Como parte del programa provincial para corregir distorsiones y reimpulsar la economía, el sistema de la agricultura en Ciego de Ávila concibe la producción de frijol mungo, y aceite comestible proveniente de plantas oleaginosas, en calidad de alimentos que posibilitan la sustitución de importaciones.

Humberto Ortega González, jefe del Departamento de Cultivos Varios en la Delegación Provincial del organismo, dijo a Invasor que se planifica este año la siembra de 207 hectáreas (ha) del mencionado grano, también conocido como frijol chino.

“Se trata de un programa concebido a corto (2026), mediano (2027-2028) y largo plazos (2029-2032). Este año nos proponemos extenderlo a todos los municipios. Ya contamos con productores individuales que se han destacado en Primero de Enero y Chambas, fundamentalmente, aunque en siembras a pequeña escala”.

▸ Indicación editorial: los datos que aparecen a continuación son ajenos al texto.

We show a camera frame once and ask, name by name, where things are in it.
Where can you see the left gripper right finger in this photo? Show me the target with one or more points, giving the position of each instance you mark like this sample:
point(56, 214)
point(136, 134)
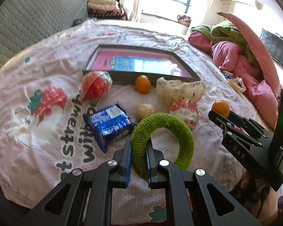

Abundan las referencias acerca de las propiedades del mungo en publicaciones especializadas, pero coinciden en que esta variedad de frijol es rica en proteínas, fibra y antioxidantes, y resulta válida para la alimentación humana y animal.

A propósito, en el reciente pleno extraordinario del Comité Municipal del Partido en Ciego de Ávila, Julio Heriberto Gómez Casanova, primer secretario de la instancia provincial de dicha organización política recordó que, en el pasado reciente, era la soya la que garantizaba el nivel proteico para el alimento animal en Cuba, sin embargo, “una ha de mungo proporciona más proteína neta que una de soya. Con yuca y mungo se ceban los cerdos y las gallinas consiguen niveles eficientes de puesta”, aseveró.

También se aspira a consolidar el programa de oleaginosas. “El año pasado se lograron sembrar 1200 ha. Estamos previendo igual cifra en el actual”, asevera Humberto, si bien pende de solución incrementar la capacidad de molinado: “el problema está en extraerle el aceite al girasol y el ajonjolí (un quintal de este último puede rendir unos 20 litros). Se cuenta con una máquina extractora en Baraguá y un proyecto en Venezuela que destina el alimento al consumo social, pero mediante una máquina muy chiquita”.

Se ha comprobado, además, la efectividad de los desechos del procesamiento para la alimentación animal.

En entrevista concedida a Invasor en julio de 2025, Gómez Casanova refirió que el propósito es forjar una cultura en cuanto al cultivo y explotación de estas plantaciones en los productores “que en lo adelante asumirán este empeño” y se creaban las capacidades industriales necesarias.